4/25/25

Fashion - "New York Talk"

Not to be confused with the Beatnut aka Al' Tariq, Freeport's Fashion struts onto the scene accompanied by Westworld drone hosts in Yankees fitted caps. A hip-house thumper produced by none other than Studdah Man, also of Port Knox, rumbles the catwalk. Yes, that's the Studdah Man, the Bomb Squad’s munitions crew’s jack of all trades whose credits include turntables on Gary G-Wiz's remix to Rakim's "Heat It Up" as well as co-production across Public Enemy's Muse Sick-N-Hour Mess Age and on Hyenas of the Desert's "Other Side of Midnight" (most recently featured on LIRR Halloween mix, The Shit Mobile). So, what's the science behind the pairing? "I selected the song 'New York Talk' [produced by Studdah Man] because we live in a chaotic time, and people need a daily escape from their mundane lives," Fashion says. "His sound resonated with my personality—fun, vibrant, with a touch of grungy New York. That’s what my sound aims to bring—colour to the function with a sense of style." 

Clarity X Benway - Behind Every Squirming Thing

He said, "She said, 'This love taught you how to feel and now you're prepared for something greater. The capacity for love one possesses for the self is directly proportionate to the capacity to carry that love outward toward all else, and seeing as your being is one single thread woven in the infinite intergalactic tapestry of the miraculous and intimate, it was imperative for the stimulus of our love to wake your quiescent essence of the omniscient eternal source, Shiva, Elohim. Whatever loss you experience from this brokenhearted consequence is a blessing from that very source, the voice of mysterious, so you may charge ahead and pass along to other men and women and whatever identity or amenity that they're living in the law that you now comprehend, which is nothing here is separate or different or disconnects from the aforementioned tapestry with no beginning and no end, and how you treat the self is relative to how we treat that very tapestry.
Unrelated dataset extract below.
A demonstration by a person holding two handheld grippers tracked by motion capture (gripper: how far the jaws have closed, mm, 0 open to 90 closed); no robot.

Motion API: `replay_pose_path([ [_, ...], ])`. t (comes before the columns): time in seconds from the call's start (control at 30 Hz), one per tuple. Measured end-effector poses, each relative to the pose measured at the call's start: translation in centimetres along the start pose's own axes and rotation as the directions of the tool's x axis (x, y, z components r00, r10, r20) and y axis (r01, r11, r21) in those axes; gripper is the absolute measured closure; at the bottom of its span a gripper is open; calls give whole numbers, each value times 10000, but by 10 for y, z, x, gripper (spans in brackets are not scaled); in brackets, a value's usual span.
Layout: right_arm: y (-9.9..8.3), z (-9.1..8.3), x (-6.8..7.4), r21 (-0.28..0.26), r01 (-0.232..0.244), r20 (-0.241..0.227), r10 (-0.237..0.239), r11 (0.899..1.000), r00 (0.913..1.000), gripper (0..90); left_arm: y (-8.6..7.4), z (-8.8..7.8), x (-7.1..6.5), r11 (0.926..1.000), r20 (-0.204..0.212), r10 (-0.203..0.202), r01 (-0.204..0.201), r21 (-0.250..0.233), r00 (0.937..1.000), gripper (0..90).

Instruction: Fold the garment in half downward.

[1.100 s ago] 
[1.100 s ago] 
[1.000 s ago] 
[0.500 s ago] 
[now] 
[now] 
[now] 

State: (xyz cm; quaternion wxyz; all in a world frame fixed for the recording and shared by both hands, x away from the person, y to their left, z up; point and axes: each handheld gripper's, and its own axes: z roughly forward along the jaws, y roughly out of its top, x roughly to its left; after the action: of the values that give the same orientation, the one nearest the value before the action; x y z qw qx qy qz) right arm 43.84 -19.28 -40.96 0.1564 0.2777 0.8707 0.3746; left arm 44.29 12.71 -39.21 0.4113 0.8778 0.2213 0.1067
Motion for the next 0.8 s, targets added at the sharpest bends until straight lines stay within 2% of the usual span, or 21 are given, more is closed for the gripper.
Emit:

Set fire to your own face, and a burn emerges in the patterning. Be gentle with your body and with your mind and all that opulence, and you won't need some outward alien when the savior is endogenous, and if you ever need a reminder or some way to travel back, remember, Mushrooms. Hip-Hop. Must love cats.'" 

Jewish women can be mad loquacious.


4/4/25

Muddy - girl Problemz

It was one thing when GZA was using his albums to introduce the world to Killah Priest or Ka, but ever since that one biggest rapper/producer of the century started throwing existing pop songs into the mix, I've had no idea what's happening. For several years, I edited a monthly mixtapes column that was mostly albums. Today, the waters are even muddier. 

Case in point: I don't how many of these songs are Muddy's and Muddy's alone and how many, if any, are remixes. What's a rap remix anyway, a fucking cloak? For that matter, in today's Soundcloud rap terms, what the fuck is a playlist? A mixtape by any other word would sound as compiled. 

It's not that I'm altogether washed—see what I did there—but I do acknowledge there's a whole ecosystem of new rap about which I know next to nothing. Maybe Muddy combs the biome? 

"Maybe yes, maybe no, maybe go fuck yourself."